- _INFORMATION GIVEN_

========

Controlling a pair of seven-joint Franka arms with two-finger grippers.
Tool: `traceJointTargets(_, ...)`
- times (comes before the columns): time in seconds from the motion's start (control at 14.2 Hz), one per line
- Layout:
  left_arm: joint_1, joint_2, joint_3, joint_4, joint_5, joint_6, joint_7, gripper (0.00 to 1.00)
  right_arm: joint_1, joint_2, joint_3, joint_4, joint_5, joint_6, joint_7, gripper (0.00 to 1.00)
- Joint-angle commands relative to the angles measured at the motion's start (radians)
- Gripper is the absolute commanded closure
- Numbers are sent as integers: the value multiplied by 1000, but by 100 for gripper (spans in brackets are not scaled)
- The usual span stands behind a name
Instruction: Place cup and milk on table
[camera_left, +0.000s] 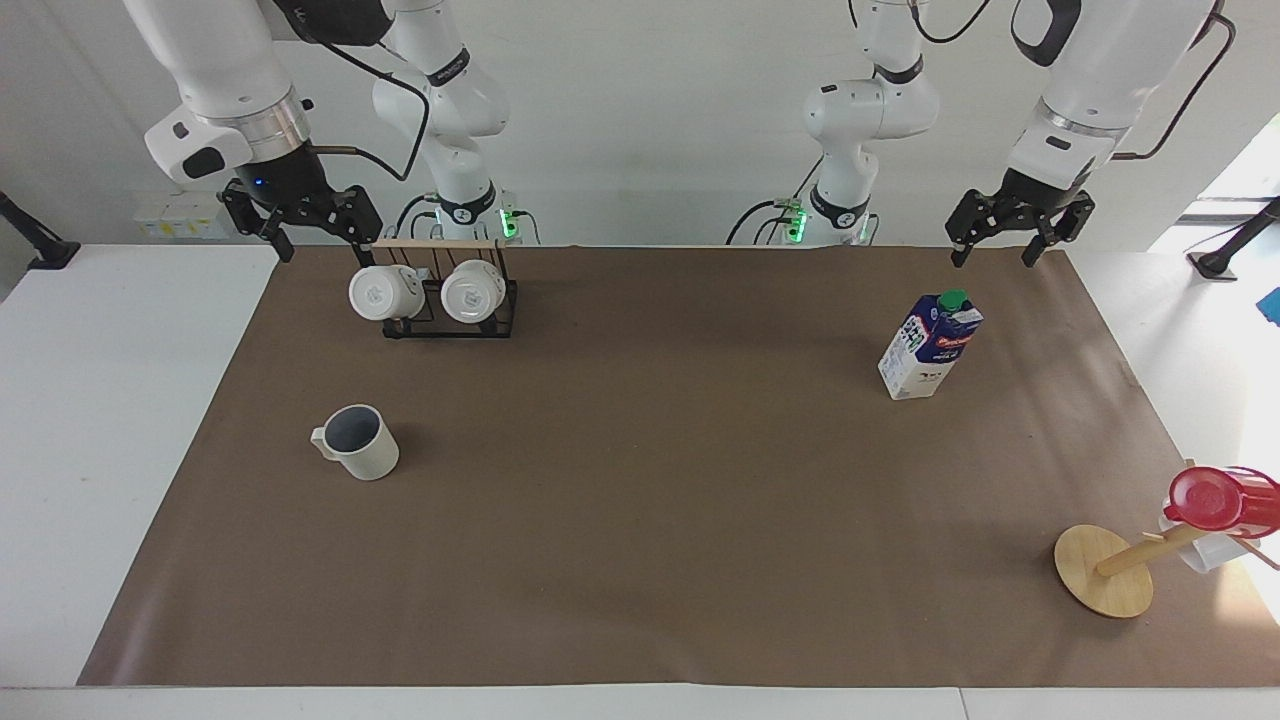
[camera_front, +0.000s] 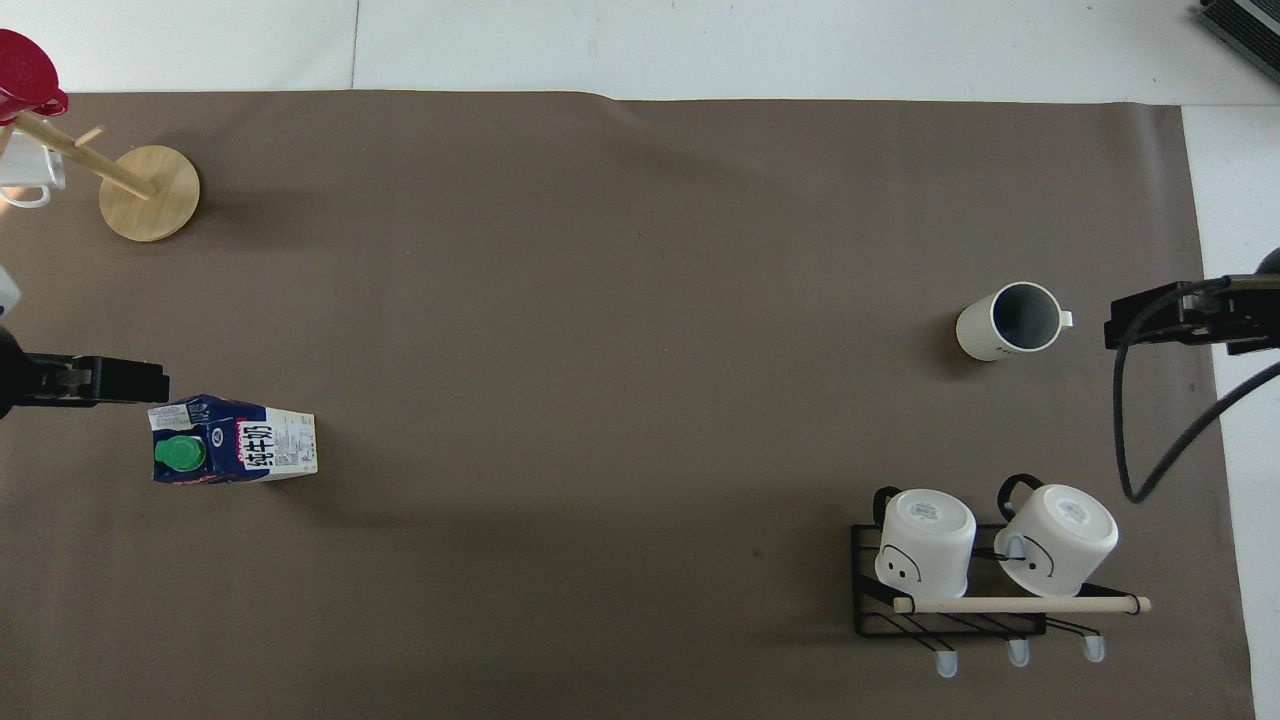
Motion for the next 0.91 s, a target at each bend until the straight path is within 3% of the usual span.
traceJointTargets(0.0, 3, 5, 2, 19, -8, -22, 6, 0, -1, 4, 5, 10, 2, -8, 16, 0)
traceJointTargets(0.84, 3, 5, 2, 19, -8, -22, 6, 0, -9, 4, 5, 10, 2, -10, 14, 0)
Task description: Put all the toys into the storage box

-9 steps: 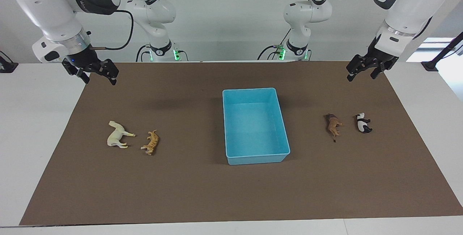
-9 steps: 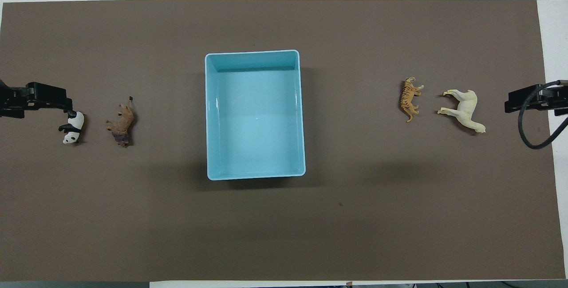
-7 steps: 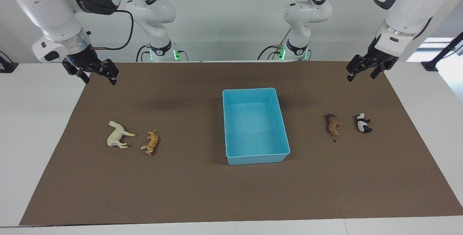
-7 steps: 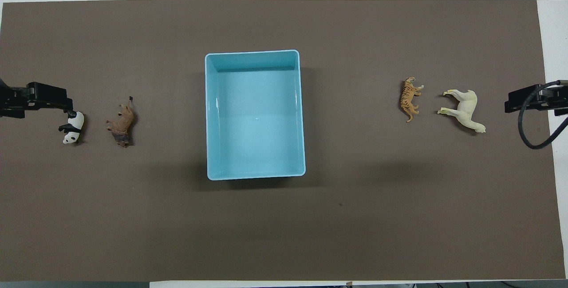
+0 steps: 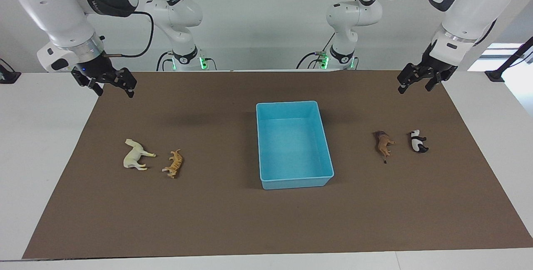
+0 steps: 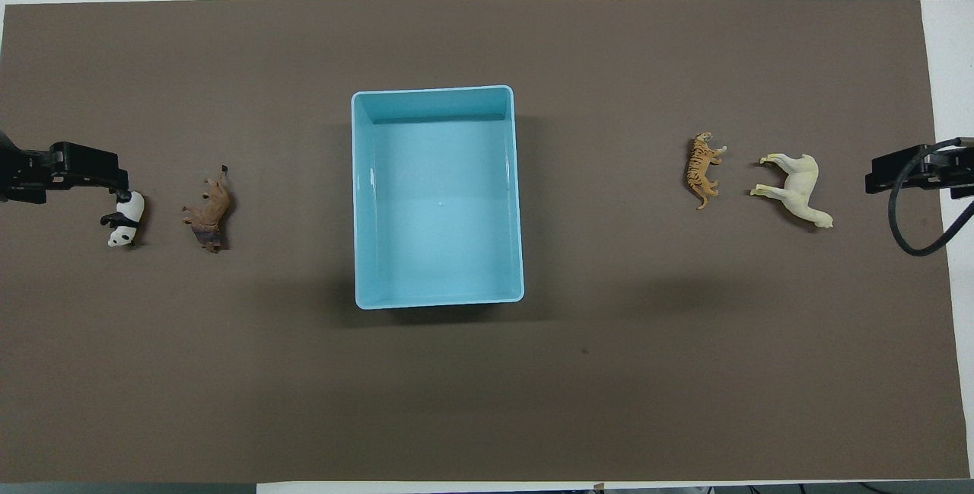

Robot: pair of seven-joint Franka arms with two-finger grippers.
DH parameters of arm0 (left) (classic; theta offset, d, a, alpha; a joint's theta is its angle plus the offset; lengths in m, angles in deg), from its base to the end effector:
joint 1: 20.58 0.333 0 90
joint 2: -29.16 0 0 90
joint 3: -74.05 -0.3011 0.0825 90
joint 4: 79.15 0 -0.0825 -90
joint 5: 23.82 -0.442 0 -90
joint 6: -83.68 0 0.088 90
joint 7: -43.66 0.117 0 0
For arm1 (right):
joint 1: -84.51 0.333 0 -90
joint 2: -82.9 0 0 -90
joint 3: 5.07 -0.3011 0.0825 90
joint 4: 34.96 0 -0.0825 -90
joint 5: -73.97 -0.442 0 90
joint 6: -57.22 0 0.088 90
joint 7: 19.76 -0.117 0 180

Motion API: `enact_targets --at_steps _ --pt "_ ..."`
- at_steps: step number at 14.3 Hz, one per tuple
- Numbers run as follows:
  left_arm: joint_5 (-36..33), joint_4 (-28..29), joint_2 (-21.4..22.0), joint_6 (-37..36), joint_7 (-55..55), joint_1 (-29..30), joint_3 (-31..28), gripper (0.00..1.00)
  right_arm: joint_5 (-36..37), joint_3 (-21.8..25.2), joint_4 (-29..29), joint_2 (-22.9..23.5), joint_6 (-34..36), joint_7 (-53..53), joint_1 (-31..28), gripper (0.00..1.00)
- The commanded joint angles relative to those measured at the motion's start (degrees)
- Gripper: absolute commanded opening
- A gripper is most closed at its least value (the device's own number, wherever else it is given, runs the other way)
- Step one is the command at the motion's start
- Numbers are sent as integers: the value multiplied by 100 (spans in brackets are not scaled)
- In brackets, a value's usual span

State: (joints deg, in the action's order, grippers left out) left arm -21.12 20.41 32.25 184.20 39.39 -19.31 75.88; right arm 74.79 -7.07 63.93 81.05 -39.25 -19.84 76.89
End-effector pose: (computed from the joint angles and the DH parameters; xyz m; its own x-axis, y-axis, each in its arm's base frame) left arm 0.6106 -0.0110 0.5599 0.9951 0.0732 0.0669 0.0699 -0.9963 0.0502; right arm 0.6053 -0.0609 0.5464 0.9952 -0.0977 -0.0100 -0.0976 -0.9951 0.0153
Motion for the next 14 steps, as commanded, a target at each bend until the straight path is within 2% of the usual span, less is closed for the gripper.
enact_targets --at_steps 1,3,6,9,14 --pt "21 501 -36 730 31 76 2 100 32 -46 305 -26 -703 0 7 100" --pt "-23 713 -395 1134 180 14 -7 100 23 -55 482 271 -1101 26 -11 100" --pt "-287 1423 -555 2012 803 93 -16 100 23 -37 413 851 -1540 183 -195 100" --pt "-559 1742 -993 2734 980 154 -16 100 6 -46 421 1440 -2190 149 -292 100" --pt "-586 2488 -1152 3605 1402 154 -16 100 -64 -37 430 1854 -2429 114 -397 100"
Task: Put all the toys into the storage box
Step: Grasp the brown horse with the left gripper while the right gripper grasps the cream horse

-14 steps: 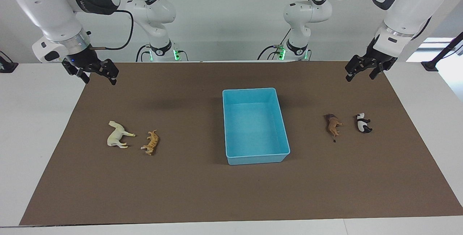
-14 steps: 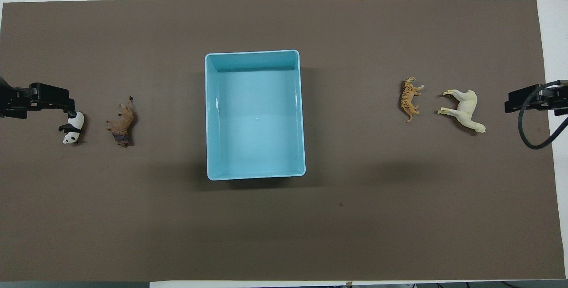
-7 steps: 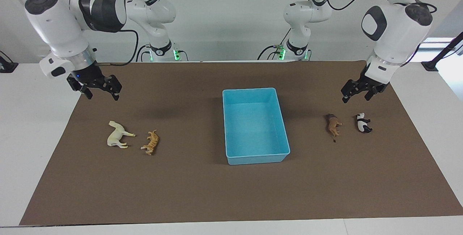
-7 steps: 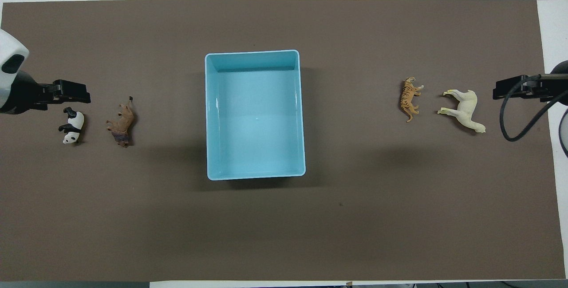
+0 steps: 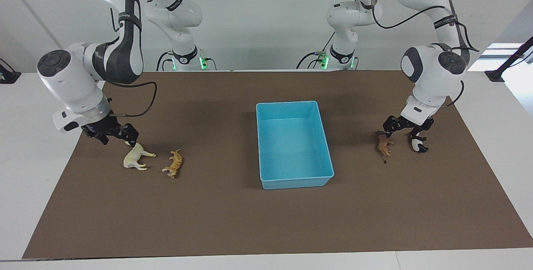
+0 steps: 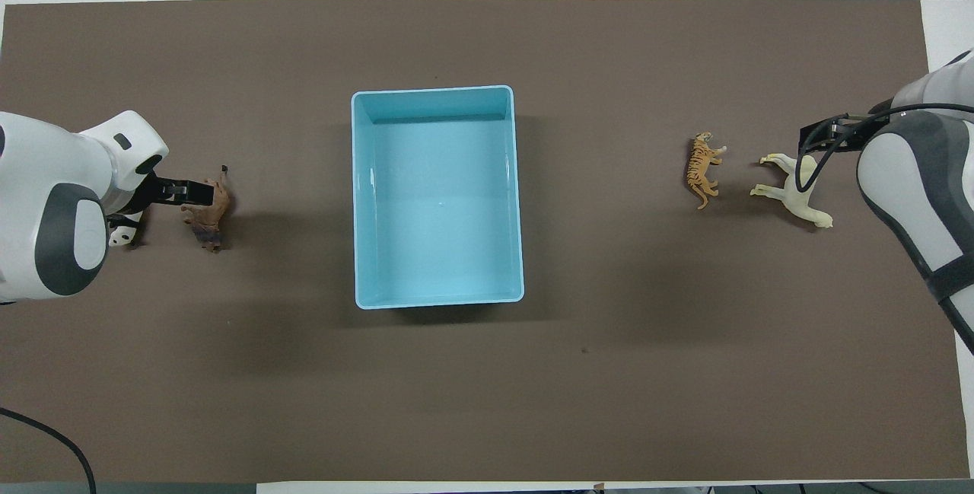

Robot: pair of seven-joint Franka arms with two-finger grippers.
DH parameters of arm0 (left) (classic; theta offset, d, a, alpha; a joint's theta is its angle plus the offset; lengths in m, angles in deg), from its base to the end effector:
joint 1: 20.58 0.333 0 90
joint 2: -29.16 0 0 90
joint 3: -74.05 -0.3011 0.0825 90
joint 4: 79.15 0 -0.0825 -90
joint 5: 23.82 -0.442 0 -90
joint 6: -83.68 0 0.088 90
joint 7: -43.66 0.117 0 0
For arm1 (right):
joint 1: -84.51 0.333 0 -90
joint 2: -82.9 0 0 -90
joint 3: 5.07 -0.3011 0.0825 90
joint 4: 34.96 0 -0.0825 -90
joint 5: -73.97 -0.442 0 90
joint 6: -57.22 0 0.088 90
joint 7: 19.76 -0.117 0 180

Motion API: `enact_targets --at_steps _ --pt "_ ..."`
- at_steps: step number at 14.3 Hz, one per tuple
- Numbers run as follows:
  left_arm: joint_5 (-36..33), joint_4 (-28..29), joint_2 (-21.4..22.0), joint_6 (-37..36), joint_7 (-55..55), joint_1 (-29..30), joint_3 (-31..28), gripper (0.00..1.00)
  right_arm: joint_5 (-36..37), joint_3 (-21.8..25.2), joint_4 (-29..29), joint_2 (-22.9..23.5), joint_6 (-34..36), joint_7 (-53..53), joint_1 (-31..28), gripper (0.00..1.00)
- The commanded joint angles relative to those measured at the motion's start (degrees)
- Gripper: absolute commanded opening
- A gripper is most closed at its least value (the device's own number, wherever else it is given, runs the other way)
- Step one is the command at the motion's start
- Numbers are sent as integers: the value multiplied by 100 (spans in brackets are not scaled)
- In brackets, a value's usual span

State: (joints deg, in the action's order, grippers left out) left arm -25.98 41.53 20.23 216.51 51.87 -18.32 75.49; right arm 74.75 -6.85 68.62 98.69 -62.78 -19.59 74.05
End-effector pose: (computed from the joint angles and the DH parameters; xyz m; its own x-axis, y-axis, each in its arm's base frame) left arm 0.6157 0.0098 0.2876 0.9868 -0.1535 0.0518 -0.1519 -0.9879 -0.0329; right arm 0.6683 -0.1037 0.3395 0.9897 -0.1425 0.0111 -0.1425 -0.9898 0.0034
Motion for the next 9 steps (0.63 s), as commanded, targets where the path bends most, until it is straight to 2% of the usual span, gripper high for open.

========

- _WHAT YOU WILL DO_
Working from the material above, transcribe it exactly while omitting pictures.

- _THE ANSWER_
Controlling a pair of seven-joint Franka arms with two-finger grippers.
Tool: `traceJointTargets(_, ...)`
- times (comes before the columns): time in seconds from the motion's start (control at 14.2 Hz), one per line
- Layout:
  left_arm: joint_1, joint_2, joint_3, joint_4, joint_5, joint_6, joint_7, gripper (0.00 to 1.00)
  right_arm: joint_1, joint_2, joint_3, joint_4, joint_5, joint_6, joint_7, gripper (0.00 to 1.00)
- Joint-angle commands relative to the angles measured at the motion's start (radians)
- Gripper is the absolute commanded closure
- Numbers are sent as integers: the value multiplied by 1000, but by 100 for gripper (spans in brackets are not scaled)
- The usual span stands behind a name
Instruction: Place cup and milk on table
[camera_left, +0.000s] 
[camera_front, +0.000s] 
Motion for the next 0.91 s, a target at each bend until the straight path is within 3% of the usual span.
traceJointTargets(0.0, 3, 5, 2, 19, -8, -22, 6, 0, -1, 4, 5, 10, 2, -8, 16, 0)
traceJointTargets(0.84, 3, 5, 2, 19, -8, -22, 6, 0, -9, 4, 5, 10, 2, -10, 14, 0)
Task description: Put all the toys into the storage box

-9 steps: 
-9 steps: 
-7 steps: 
-7 steps: 
+0 steps: 
+0 steps: 

Robot: pair of seven-joint Franka arms with two-finger grippers.
DH parameters of arm0 (left) (classic; theta offset, d, a, alpha; a joint's theta is its angle plus the offset; lengths in m, angles in deg), from its base to the end effector:
joint 1: 20.58 0.333 0 90
joint 2: -29.16 0 0 90
joint 3: -74.05 -0.3011 0.0825 90
joint 4: 79.15 0 -0.0825 -90
joint 5: 23.82 -0.442 0 -90
joint 6: -83.68 0 0.088 90
joint 7: -43.66 0.117 0 0
For arm1 (right):
joint 1: -84.51 0.333 0 -90
joint 2: -82.9 0 0 -90
joint 3: 5.07 -0.3011 0.0825 90
joint 4: 34.96 0 -0.0825 -90
joint 5: -73.97 -0.442 0 90
joint 6: -57.22 0 0.088 90
joint 7: 19.76 -0.117 0 180

Motion API: `enact_targets --at_steps _ --pt "_ ..."`
- at_steps: step number at 14.3 Hz, one per tuple
- Numbers run as follows:
  left_arm: joint_5 (-36..33), joint_4 (-28..29), joint_2 (-21.4..22.0), joint_6 (-37..36), joint_7 (-55..55), joint_1 (-29..30), joint_3 (-31..28), gripper (0.00..1.00)
  right_arm: joint_5 (-36..37), joint_3 (-21.8..25.2), joint_4 (-29..29), joint_2 (-22.9..23.5), joint_6 (-34..36), joint_7 (-53..53), joint_1 (-31..28), gripper (0.00..1.00)
- The commanded joint angles relative to those measured at the motion's start (degrees)
- Gripper: absolute commanded opening
- A gripper is most closed at its least value (the device's own number, wherever else it is given, runs the other way)
- Step one is the command at the motion's start
- Numbers are sent as integers: the value multiplied by 100 (spans in brackets are not scaled)
- In brackets, a value's usual span

State: (joints deg, in the action's order, grippers left out) left arm -21.12 20.41 32.25 184.20 39.39 -19.31 75.88; right arm 74.79 -7.07 63.93 81.05 -39.25 -19.84 76.89
End-effector pose: (computed from the joint angles and the DH parameters; xyz m; its own x-axis, y-axis, each in its arm's base frame) left arm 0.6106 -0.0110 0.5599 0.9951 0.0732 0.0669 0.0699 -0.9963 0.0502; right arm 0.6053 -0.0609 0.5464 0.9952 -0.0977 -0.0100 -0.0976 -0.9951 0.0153
Motion for the next 14 steps, as commanded, a target at each bend until the straight path is within 2% of the usual span, less is closed for the gripper.
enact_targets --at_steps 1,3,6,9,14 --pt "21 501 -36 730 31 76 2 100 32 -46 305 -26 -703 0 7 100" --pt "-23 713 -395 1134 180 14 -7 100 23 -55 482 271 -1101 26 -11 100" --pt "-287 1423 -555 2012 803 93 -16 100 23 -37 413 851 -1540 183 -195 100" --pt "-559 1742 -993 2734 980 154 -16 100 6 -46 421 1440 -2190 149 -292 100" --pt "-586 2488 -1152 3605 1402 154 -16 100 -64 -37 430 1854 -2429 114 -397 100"
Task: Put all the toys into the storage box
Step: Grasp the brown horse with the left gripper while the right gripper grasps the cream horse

-14 steps: 
-14 steps: 
-7 steps: 
-7 steps: 
+0 steps: 
+0 steps: 

Robot: pair of seven-joint Franka arms with two-finger grippers.
DH parameters of arm0 (left) (classic; theta offset, d, a, alpha; a joint's theta is its angle plus the offset; lengths in m, angles in deg), from its base to the end effector:
joint 1: 20.58 0.333 0 90
joint 2: -29.16 0 0 90
joint 3: -74.05 -0.3011 0.0825 90
joint 4: 79.15 0 -0.0825 -90
joint 5: 23.82 -0.442 0 -90
joint 6: -83.68 0 0.088 90
joint 7: -43.66 0.117 0 0
For arm1 (right):
joint 1: -84.51 0.333 0 -90
joint 2: -82.9 0 0 -90
joint 3: 5.07 -0.3011 0.0825 90
joint 4: 34.96 0 -0.0825 -90
joint 5: -73.97 -0.442 0 90
joint 6: -57.22 0 0.088 90
joint 7: 19.76 -0.117 0 180

Motion API: `enact_targets --at_steps _ --pt "_ ..."`
- at_steps: step number at 14.3 Hz, one per tuple
- Numbers run as follows:
  left_arm: joint_5 (-36..33), joint_4 (-28..29), joint_2 (-21.4..22.0), joint_6 (-37..36), joint_7 (-55..55), joint_1 (-29..30), joint_3 (-31..28), gripper (0.00..1.00)
  right_arm: joint_5 (-36..37), joint_3 (-21.8..25.2), joint_4 (-29..29), joint_2 (-22.9..23.5), joint_6 (-34..36), joint_7 (-53..53), joint_1 (-31..28), gripper (0.00..1.00)
- The commanded joint angles relative to those measured at the motion's start (degrees)
- Gripper: absolute commanded opening
- A gripper is most closed at its least value (the device's own number, wherever else it is given, runs the other way)
- Step one is the command at the motion's start
- Numbers are sent as integers: the value multiplied by 100 (spans in brackets are not scaled)
- In brackets, a value's usual span

State: (joints deg, in the action's order, grippers left out) left arm -25.98 41.53 20.23 216.51 51.87 -18.32 75.49; right arm 74.75 -6.85 68.62 98.69 -62.78 -19.59 74.05
End-effector pose: (computed from the joint angles and the DH parameters; xyz m; its own x-axis, y-axis, each in its arm's base frame) left arm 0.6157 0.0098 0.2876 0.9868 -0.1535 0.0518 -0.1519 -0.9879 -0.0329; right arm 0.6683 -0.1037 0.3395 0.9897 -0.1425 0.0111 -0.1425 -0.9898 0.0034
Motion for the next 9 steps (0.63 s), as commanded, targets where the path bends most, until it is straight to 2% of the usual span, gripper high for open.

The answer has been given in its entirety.